Coal will continue to be crucial to the regional energy system in Asia and central to the key countries energy security strategies. Asia is more reliant on coal than any other region, with coal accounting for nearly 40% of total energy supplies. China currently uses one-third of the world’s coal and, along with India, is a major driver of global coal demand. Coal use in Asia is growing more similar to use in the industrial countries due to rising incomes and urbanization, meaning less direct consumer use of coal and greater use in transformation, mainly for electricity production. Coal’s attractiveness in Asia is a function of low investment costs and abundant supply. Despite the environmental problems associated with coal use, urbanization, rising per capita incomes, and rapid population and economic growth are likely to foster the continued rising use of coal in Asia.

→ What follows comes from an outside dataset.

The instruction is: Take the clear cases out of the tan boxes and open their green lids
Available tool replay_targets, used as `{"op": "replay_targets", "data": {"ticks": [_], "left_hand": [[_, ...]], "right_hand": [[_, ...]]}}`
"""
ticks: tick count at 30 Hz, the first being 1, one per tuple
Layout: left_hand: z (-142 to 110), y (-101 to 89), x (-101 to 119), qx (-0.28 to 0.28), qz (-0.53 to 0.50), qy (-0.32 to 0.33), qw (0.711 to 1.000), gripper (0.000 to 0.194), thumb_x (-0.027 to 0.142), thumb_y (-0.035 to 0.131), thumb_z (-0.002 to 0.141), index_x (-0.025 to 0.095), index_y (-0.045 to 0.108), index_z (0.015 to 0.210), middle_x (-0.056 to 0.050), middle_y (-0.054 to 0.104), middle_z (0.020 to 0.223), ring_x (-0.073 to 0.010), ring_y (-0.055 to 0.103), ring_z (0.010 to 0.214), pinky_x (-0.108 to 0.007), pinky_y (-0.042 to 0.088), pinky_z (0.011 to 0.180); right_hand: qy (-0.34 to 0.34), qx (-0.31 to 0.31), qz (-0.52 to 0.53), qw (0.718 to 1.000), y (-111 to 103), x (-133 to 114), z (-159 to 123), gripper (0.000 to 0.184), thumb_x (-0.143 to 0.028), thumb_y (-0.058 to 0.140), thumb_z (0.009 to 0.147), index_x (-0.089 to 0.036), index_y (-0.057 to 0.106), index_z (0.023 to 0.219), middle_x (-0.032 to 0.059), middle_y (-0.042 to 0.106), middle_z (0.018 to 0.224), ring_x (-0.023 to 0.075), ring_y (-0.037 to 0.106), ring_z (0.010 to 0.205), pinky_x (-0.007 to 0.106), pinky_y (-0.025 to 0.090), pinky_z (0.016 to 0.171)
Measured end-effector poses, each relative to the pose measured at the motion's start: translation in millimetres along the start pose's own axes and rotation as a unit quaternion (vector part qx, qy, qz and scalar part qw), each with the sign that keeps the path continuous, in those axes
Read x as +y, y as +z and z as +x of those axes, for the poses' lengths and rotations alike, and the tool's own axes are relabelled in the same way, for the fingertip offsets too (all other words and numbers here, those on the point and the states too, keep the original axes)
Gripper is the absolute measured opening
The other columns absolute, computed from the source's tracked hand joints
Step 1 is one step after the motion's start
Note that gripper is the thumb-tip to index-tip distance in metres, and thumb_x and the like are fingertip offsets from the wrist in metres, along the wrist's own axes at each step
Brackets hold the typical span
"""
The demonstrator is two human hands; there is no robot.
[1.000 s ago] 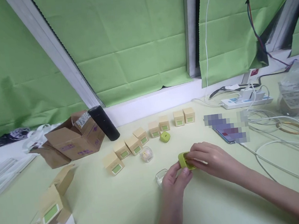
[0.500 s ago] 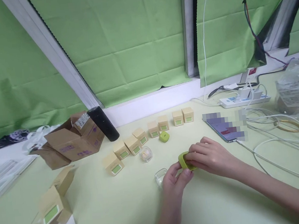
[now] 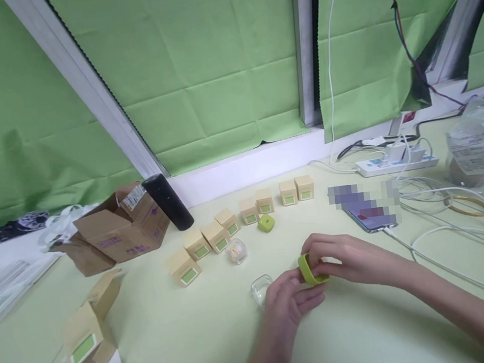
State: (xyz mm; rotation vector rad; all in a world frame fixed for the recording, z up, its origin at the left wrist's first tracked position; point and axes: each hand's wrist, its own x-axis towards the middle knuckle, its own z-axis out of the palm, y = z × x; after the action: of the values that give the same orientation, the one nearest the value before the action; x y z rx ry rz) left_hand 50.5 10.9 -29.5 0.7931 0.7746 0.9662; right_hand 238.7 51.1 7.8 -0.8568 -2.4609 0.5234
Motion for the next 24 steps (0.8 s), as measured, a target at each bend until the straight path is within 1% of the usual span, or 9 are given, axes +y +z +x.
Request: {"op": "replay_targets", "data": {"ticks": [5, 9, 10, 13, 14, 16, 18, 21, 24], "left_hand": [[-2.0, 0.1, 10.5, -0.015, 0.065, -0.009, 0.998, 0.024, 0.034, 0.07, 0.075, 0.011, 0.068, 0.081, -0.01, 0.071, 0.081, -0.0192, 0.065, 0.078, -0.032, 0.05, 0.075], [-3.4, 3.7, 14.0, -0.053, 0.098, -0.009, 0.994, 0.023, 0.034, 0.069, 0.075, 0.011, 0.068, 0.08, -0.003, 0.061, 0.069, -0.0108, 0.054, 0.06, -0.024, 0.043, 0.059], [-3.6, 4.6, 13.6, -0.057, 0.093, -0.005, 0.994, 0.021, 0.033, 0.069, 0.074, 0.012, 0.067, 0.077, 0.0, 0.057, 0.065, -0.009, 0.049, 0.057, -0.022, 0.04, 0.055], [-2.9, 4.1, 10.5, -0.048, 0.082, 0.009, 0.995, 0.012, 0.026, 0.065, 0.072, 0.014, 0.063, 0.072, 0.004, 0.049, 0.061, -0.0072, 0.039, 0.054, -0.021, 0.034, 0.052], [-2.2, 2.7, 9.3, -0.038, 0.084, 0.016, 0.996, 0.008, 0.023, 0.063, 0.071, 0.014, 0.062, 0.072, 0.004, 0.049, 0.061, -0.0073, 0.038, 0.055, -0.021, 0.033, 0.052], [-0.1, -1.4, 7.4, -0.015, 0.096, 0.033, 0.995, 0.005, 0.017, 0.059, 0.067, 0.015, 0.06, 0.071, 0.004, 0.048, 0.061, -0.0076, 0.038, 0.055, -0.021, 0.031, 0.052], [2.3, -5.7, 6.4, -0.003, 0.105, 0.047, 0.993, 0.005, 0.014, 0.056, 0.062, 0.016, 0.056, 0.067, 0.005, 0.047, 0.058, -0.0078, 0.038, 0.054, -0.021, 0.03, 0.052], [4.3, -8.6, 6.9, -0.009, 0.103, 0.057, 0.993, 0.006, 0.014, 0.057, 0.06, 0.017, 0.052, 0.062, 0.006, 0.045, 0.054, -0.0077, 0.039, 0.051, -0.021, 0.03, 0.05], [2.1, -5.4, 9.2, -0.005, 0.062, 0.056, 0.996, 0.007, 0.017, 0.063, 0.067, 0.016, 0.056, 0.067, 0.004, 0.05, 0.059, -0.0083, 0.044, 0.056, -0.021, 0.034, 0.053]], "right_hand": [[-0.009, -0.029, 0.12, 0.992, -9.7, -6.4, -1.1, 0.013, -0.018, 0.053, 0.09, -0.021, 0.062, 0.081, 0.0026, 0.06, 0.096, 0.0134, 0.061, 0.082, 0.025, 0.048, 0.072], [0.015, -0.025, 0.188, 0.982, -8.2, -15.2, -3.0, 0.005, -0.026, 0.058, 0.088, -0.022, 0.06, 0.087, 0.0029, 0.06, 0.101, 0.0145, 0.061, 0.088, 0.027, 0.049, 0.076], [0.035, -0.018, 0.207, 0.978, -6.8, -17.7, -3.3, 0.014, -0.029, 0.063, 0.084, -0.023, 0.057, 0.095, 0.0032, 0.059, 0.106, 0.0155, 0.06, 0.093, 0.028, 0.049, 0.079], [0.062, -0.003, 0.226, 0.972, -0.7, -24.7, -3.0, 0.061, -0.028, 0.076, 0.07, -0.026, 0.043, 0.121, 0.0051, 0.056, 0.118, 0.0191, 0.058, 0.103, 0.031, 0.048, 0.085], [0.05, -0.002, 0.215, 0.975, 1.6, -26.9, -2.5, 0.066, -0.025, 0.077, 0.067, -0.026, 0.043, 0.124, 0.0049, 0.057, 0.118, 0.0196, 0.058, 0.103, 0.032, 0.048, 0.086], [0.002, 0.013, 0.183, 0.983, 5.7, -30.8, -1.2, 0.057, -0.019, 0.074, 0.067, -0.026, 0.05, 0.118, 0.0029, 0.062, 0.107, 0.0189, 0.059, 0.096, 0.031, 0.047, 0.083], [-0.04, 0.057, 0.156, 0.985, 8.7, -34.4, -0.2, 0.046, -0.013, 0.07, 0.067, -0.025, 0.056, 0.109, 0.0015, 0.064, 0.095, 0.0174, 0.06, 0.087, 0.03, 0.048, 0.078], [-0.077, 0.114, 0.138, 0.981, 12.0, -38.4, 0.2, 0.05, -0.009, 0.07, 0.063, -0.024, 0.056, 0.109, 0.0015, 0.064, 0.091, 0.0168, 0.058, 0.081, 0.029, 0.048, 0.072], [-0.071, 0.139, 0.127, 0.98, 14.9, -39.7, 0.9, 0.05, -0.009, 0.07, 0.063, -0.024, 0.056, 0.108, 0.0022, 0.064, 0.092, 0.0174, 0.058, 0.083, 0.03, 0.048, 0.073]]}}
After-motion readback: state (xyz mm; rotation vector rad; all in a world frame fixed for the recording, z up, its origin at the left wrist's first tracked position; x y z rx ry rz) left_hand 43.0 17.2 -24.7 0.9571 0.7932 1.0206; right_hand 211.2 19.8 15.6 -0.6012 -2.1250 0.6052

Growing coal use in Asia could be moderated by the implementation of better end-use technologies, greater use of natural gas, nuclear, and hydro-power, better land-use planning, and improved efficiency in coal intensive industries such as steel, cement, and power generation. Concerns in Asia about energy security will tend to favor coal use unless the definition of energy security is expanded to include the environment and the concept of "sustainability" of the energy mix. China and India are the keys to slowing growth of coal use in Asia.

U.S. Security and Energy Policy Implications

The overall shape of global energy geopolitics is changing rapidly due to U.S. policies attempting to fundamentally redraw the map in Iraq and the Middle East, along with the emergence of major new consumers in Asia and the emergence of Russia as a major new oil supply superpower. The U.S. is the only state that both has the power and is a large enough oil producer and consumer to be the main driver in reshaping global energy geopolitics. But, in light of how fragmented U.S. energy policymaking is, it is not clear what the U.S. really wants, beyond a total reconfiguring of Iraq and the Middle East. China and India are rising powers on the consumption side of the oil market but are struggling to find a strategy to deal with their growing import dependence. They both are inclined to go it alone and pursue bilateral ties to producers rather than regional or global cooperative efforts. The U.S. and other industrial countries in the IEA have no strategy on how to incorporate them into the global emergency management system. In effect, the IEA has become "mismatched" with global energy security needs. A new system needs to be created that brings China and India into the system and also links the Asian importers in some regional cooperative sharing arrangement. There are a number of options for overhauling the system. These include 1) enhancing and enlarging the IEA, 2) regional consumer cooperation, and 3) regional producer-consumer arrangements. In any event, management of large SPRs in the U.S. and other IEA states in Asia (Japan and South Korea) needs to be revamped creatively to help address the supply security concerns of China and India. Russia and Saudi Arabia can possibly play important roles in this transformation by helping create large regional SPRs, perhaps located in Russia and Saudi Arabia, or located regionally in Asia.